Aufmarsch an den Grenzen

Nach kurdischer Machtübernahme in Nordwestsyrien machen Ankara und Erbil mobil

Von Nick Brauns **


Nachdem kurdische Volksverteidigungskomitees die Kontrolle über Städte in Nordwestsyrien übernommen haben, machen sowohl die türkische Regierung als auch der Präsident der kurdischen Autonomieregion im Nordirak, Masud Barsani, mobil. Mit der Kleinstadt Girke Lege übernahmen die kurdischen Komitees am Dienstag bereits die fünfte Stadt nach Kobani, Derek, Amouda und Afrin. Die kurdischen Parteien rechnen damit, daß ihnen bald auch die größte syrisch-kurdische Stadt Qamischlo mit 400000 Einwohnern von der Baath-Administration übergeben wird. Entsprechende Verhandlungen laufen bereits.

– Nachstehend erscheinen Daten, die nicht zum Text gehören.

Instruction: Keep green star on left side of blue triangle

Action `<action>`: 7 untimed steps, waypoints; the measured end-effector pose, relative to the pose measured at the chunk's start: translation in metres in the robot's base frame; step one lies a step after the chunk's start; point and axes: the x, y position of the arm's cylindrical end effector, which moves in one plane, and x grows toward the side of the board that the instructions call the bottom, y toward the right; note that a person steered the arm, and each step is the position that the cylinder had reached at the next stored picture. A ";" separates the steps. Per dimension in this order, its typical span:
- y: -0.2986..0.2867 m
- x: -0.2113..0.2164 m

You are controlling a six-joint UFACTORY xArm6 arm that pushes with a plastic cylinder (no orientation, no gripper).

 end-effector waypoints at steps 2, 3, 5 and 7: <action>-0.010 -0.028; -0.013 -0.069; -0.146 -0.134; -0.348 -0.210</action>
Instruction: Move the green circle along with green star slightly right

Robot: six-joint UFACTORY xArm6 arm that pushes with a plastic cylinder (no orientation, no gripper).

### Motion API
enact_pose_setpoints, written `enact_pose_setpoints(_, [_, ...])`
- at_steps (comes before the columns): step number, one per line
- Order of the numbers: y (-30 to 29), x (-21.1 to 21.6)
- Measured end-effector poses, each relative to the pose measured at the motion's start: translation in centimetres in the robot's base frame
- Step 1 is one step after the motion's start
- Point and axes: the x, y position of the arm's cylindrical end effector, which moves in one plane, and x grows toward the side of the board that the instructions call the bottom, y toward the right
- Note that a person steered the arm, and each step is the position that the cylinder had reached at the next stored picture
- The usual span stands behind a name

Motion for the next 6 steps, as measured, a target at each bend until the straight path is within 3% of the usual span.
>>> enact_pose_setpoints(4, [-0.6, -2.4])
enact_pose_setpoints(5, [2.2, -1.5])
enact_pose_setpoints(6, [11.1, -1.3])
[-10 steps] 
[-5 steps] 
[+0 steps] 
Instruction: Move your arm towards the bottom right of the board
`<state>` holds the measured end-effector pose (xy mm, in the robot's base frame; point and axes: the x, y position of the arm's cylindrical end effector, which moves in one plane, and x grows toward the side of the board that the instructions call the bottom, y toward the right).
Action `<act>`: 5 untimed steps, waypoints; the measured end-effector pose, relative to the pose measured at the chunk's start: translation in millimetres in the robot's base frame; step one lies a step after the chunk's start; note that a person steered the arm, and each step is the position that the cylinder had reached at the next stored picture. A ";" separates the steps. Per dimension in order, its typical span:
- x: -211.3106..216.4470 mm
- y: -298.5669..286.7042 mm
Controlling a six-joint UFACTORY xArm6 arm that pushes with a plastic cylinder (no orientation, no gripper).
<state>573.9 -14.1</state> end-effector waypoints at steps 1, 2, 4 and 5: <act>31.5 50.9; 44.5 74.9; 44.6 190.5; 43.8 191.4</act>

200 Kleinbusse brachten am Dienstag türkische Soldaten in die auf türkischer Seite direkt an Qamischlo grenzende Stadt Nusaybin, während Kampfhubschrauber zur Aufklärung über dem Grenzgebiet flogen. Ein von der Nachrichtenagentur Dogan ausgestrahltes, mit einem Mobiltelefon aufgenommenes Video zeigte außerdem kilometerlange Marschkolonnen kurdischer Soldaten in der kurdischen Autonomieregion im Nordirak. Einige der unbewaffneten Soldaten riefen: »Wir sind auf dem Weg, Qamischlo einzunehmen.« Es handle sich um nachträglich im Nordirak ausgebildete kurdische Deserteure der syrischen Armee, erklärte Barsani gegenüber dem Sender Al-Dschasira. Nur wenn der Hohe kurdische Rat sein Einverständnis erklärte, würden die Soldaten nach Syrien geschickt, um das »Sicherheitsvakuum« in den kurdischen Städten nach Abzug der Regierungskräfte zu füllen.

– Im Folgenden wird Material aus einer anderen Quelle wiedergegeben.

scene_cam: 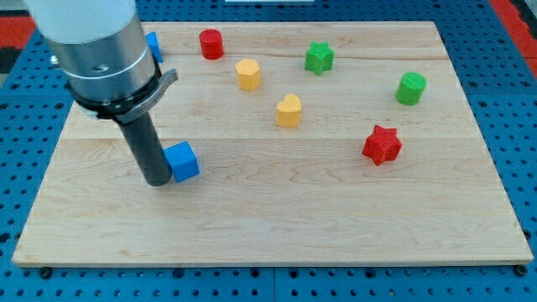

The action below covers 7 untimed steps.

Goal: Move blue cube into green star

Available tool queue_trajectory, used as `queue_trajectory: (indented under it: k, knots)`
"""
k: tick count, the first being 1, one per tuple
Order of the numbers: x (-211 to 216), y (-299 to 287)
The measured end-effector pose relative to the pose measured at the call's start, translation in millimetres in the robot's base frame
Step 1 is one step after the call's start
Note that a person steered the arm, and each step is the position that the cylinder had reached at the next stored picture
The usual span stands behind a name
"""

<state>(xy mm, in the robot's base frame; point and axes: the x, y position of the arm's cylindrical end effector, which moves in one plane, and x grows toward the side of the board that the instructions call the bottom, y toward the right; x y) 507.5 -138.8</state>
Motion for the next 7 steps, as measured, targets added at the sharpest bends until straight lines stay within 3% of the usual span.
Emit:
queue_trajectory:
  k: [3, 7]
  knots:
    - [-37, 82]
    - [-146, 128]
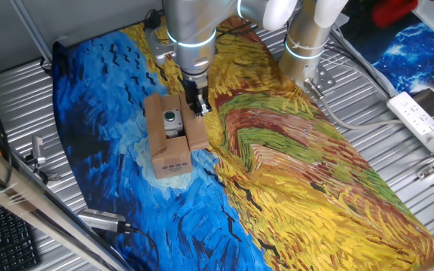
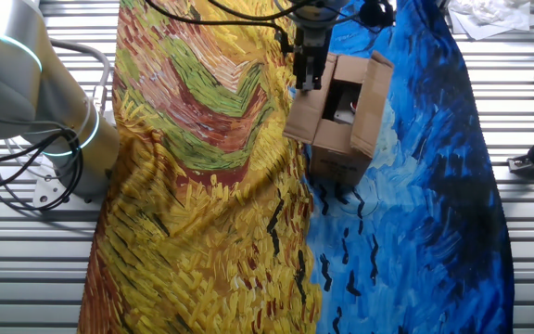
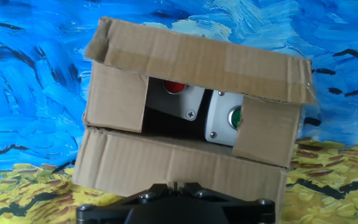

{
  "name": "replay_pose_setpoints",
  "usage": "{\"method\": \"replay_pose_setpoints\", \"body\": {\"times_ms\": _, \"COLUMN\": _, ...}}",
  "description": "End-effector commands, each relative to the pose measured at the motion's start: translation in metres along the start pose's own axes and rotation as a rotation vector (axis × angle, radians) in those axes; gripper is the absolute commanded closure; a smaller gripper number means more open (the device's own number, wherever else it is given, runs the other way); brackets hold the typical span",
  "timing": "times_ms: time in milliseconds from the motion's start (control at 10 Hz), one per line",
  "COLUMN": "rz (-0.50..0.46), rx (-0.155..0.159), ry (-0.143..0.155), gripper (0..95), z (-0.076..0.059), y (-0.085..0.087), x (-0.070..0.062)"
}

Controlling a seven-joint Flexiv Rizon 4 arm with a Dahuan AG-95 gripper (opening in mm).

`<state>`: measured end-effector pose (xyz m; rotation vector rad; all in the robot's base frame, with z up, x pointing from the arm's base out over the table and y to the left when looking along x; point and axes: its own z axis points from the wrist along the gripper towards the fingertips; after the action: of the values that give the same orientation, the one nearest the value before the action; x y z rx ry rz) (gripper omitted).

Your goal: Open a box

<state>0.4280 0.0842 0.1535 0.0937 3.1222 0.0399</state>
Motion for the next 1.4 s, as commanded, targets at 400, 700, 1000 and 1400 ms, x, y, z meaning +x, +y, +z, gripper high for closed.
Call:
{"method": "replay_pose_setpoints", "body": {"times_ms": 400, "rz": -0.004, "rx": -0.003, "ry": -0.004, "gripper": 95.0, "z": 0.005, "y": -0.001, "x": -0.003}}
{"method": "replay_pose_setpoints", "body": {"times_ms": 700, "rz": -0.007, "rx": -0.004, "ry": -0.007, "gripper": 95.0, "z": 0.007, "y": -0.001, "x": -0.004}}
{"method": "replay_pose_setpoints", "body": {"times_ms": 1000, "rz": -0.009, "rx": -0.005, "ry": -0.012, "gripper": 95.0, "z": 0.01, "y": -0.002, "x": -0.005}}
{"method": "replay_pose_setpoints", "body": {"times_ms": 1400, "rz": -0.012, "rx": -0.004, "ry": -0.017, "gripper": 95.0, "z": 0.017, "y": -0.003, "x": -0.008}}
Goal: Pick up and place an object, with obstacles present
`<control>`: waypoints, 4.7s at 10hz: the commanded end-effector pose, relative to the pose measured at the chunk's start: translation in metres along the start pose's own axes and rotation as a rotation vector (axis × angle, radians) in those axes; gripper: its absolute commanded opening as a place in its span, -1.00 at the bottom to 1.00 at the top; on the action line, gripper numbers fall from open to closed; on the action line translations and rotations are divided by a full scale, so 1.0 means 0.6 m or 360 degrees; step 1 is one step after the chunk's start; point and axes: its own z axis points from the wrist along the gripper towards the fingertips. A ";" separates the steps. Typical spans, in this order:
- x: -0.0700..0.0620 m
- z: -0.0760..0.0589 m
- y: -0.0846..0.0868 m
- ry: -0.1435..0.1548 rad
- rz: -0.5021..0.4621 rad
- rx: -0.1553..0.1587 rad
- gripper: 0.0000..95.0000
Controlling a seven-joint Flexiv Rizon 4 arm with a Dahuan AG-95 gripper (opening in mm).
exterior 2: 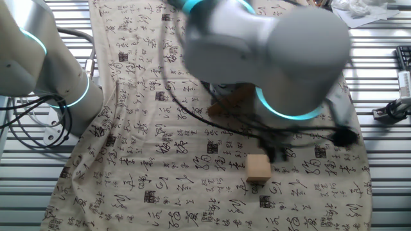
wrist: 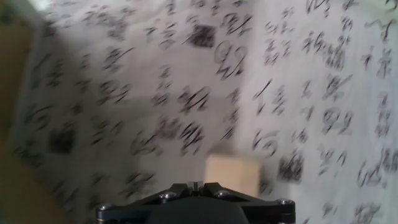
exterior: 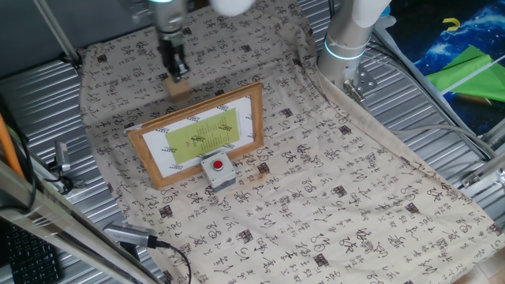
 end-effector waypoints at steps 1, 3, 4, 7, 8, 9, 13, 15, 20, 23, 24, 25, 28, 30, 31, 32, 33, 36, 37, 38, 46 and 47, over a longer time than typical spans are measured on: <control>0.000 0.009 -0.007 0.0049 0.0075 -0.0005 -1.00; 0.016 0.001 -0.031 0.0078 0.0127 -0.0017 -1.00; 0.026 -0.004 -0.039 0.0079 0.0138 -0.0019 -1.00; 0.062 0.022 -0.057 0.0054 0.0187 -0.0039 -1.00; 0.066 0.034 -0.058 0.0049 0.0189 -0.0035 -1.00; 0.066 0.042 -0.058 0.0042 0.0192 -0.0037 -1.00; 0.064 0.059 -0.059 0.0036 0.0191 -0.0032 -1.00; 0.064 0.060 -0.059 0.0036 0.0192 -0.0031 -1.00; 0.065 0.059 -0.059 0.0013 0.0144 0.0005 0.20; 0.065 0.059 -0.059 -0.0020 0.0134 -0.0001 1.00; 0.065 0.059 -0.059 -0.0021 0.0134 -0.0001 1.00; 0.065 0.059 -0.059 -0.0020 0.0135 0.0001 1.00; 0.064 0.060 -0.058 -0.0036 0.0133 0.0000 1.00; 0.062 0.065 -0.055 -0.0036 0.0137 0.0001 1.00; 0.061 0.070 -0.054 -0.0038 0.0138 0.0000 1.00; 0.061 0.076 -0.054 -0.0041 0.0137 0.0000 1.00; 0.060 0.084 -0.054 -0.0045 0.0137 0.0001 1.00; 0.058 0.099 -0.053 -0.0053 0.0137 0.0003 0.60; 0.058 0.103 -0.053 -0.0054 0.0138 0.0005 0.60; 0.058 0.107 -0.052 -0.0057 0.0138 0.0004 0.60; 0.057 0.115 -0.052 -0.0070 0.0198 -0.0012 -1.00; 0.057 0.113 -0.052 -0.0070 0.0192 -0.0008 -1.00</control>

Dem im Juni in Erbil gebildeten Rat der syrischen Kurden gehören jedoch sowohl zahlreiche von Barsani finanzierte Oppositionsgruppen als auch die Partei der Demokratischen Einheit, PYD, an. Diese Schwesterpartei der Arbeiterpartei Kurdistans (PKK) gilt als die dominante Kraft unter den syrischen Kurden. Durch syrisch-kurdische PKK-Guerillakämpfer verstärkt, verfügt sie bislang als einzige kurdische Partei über eine nennenswerte Zahl bewaffneter Kräfte in Syrien. Ein Einmarsch der im Nordirak ausgebildeten Soldaten würde das innerkurdische Kräfteverhältnis zugunsten Barsanis verbessern. Dies wäre im Interesse Ankaras. Nachdem sich die Beziehungen zwischen der Türkei und dem lange als »Terroristenunterstützer« geschmähten Präsidenten der Autonomen Region Kurdistan im Irak aufgrund von Erdölgeschäften verbessert haben, hofft Ankara, mit seiner Hilfe den Einfluß der PKK zurückzudrängen.

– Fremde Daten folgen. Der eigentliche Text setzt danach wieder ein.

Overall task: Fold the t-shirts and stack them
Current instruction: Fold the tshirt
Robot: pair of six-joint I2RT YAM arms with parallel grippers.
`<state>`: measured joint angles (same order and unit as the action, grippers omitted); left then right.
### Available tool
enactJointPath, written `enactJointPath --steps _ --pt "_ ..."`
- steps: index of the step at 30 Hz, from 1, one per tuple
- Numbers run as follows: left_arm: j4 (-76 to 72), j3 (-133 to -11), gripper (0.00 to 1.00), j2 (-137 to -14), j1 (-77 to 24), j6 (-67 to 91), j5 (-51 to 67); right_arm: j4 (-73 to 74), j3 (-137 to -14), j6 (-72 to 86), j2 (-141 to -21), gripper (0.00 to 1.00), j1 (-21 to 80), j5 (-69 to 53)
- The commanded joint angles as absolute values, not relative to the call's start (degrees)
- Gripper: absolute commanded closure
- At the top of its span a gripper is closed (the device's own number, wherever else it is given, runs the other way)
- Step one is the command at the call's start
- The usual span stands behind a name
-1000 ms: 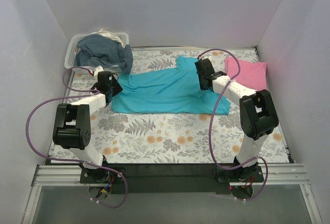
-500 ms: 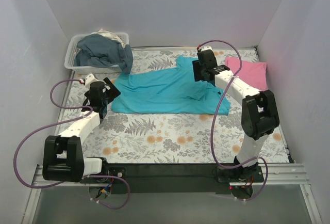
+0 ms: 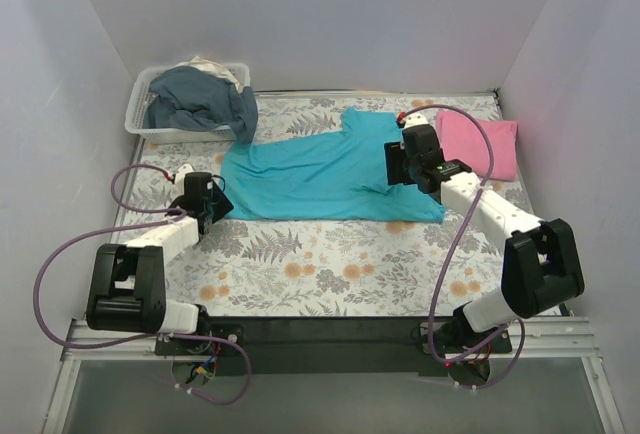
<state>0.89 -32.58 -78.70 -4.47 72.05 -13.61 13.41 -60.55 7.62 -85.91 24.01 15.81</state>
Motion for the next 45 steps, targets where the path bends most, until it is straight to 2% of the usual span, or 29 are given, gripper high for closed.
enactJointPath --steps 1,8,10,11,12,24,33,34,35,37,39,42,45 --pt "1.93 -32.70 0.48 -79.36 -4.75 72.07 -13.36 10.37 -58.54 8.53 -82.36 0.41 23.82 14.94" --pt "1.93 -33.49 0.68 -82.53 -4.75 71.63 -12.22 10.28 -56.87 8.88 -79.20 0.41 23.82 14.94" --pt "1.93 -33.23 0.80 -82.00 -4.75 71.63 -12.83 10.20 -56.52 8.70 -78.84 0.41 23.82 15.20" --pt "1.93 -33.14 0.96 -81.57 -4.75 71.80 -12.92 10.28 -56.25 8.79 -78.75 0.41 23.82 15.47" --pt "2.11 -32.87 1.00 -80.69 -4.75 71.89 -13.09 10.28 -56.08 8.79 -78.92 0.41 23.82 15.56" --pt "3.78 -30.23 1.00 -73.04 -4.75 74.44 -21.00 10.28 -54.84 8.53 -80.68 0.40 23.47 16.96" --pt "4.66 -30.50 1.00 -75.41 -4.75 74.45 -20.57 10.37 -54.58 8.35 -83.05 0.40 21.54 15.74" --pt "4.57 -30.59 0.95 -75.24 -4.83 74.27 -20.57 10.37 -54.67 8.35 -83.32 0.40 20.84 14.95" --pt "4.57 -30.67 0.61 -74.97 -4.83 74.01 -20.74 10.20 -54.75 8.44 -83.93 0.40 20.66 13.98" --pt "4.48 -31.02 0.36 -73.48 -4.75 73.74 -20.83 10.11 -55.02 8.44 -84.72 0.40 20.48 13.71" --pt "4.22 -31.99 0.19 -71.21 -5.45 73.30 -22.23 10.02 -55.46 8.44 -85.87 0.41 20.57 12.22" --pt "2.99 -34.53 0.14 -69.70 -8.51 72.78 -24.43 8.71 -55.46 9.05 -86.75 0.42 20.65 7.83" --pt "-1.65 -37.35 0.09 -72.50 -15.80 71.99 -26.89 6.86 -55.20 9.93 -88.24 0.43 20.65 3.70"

»Damaskus hat die Region der PYD überlassen, um Truppen für den Kampf mit der Freien Syrischen Armee in das Innere des Landes abzuziehen und gleichzeitig die Türkei einzuschüchtern«, hieß es am Mittwoch in der Zeitung Hürriyet Daily News unter Berufung auf »glaubwürdige türkische Quellen«.

Ankaras Vertreter zeigten sich gegenüber der regierungsnahen Tageszeitung Todays Zaman zudem zuversichtlich, daß die syrische Opposition keine kurdische Autonomie unter Mitwirkung PKK-naher Kräfte dulden werde. »Wir haben die Anweisung gegeben, daß in Syrien keine andere als die syrische Fahne gehißt wird«, versicherte in diesem Sinn der Vorsitzende des Syrischen Nationalrates, Abdel Baset Seid, gegenüber der Presse. Zuvor hatte es Bilder gegeben, die zeigten, daß auf öffentlichen Gebäuden in den kurdischen Städten sowohl die kurdische als auch PKK-Fahnen gehißt wurden. Vertreter der Freien Syrischen Armee erklärten, niemals die Bildung eines kurdischen Staates in Syrien zu erlauben.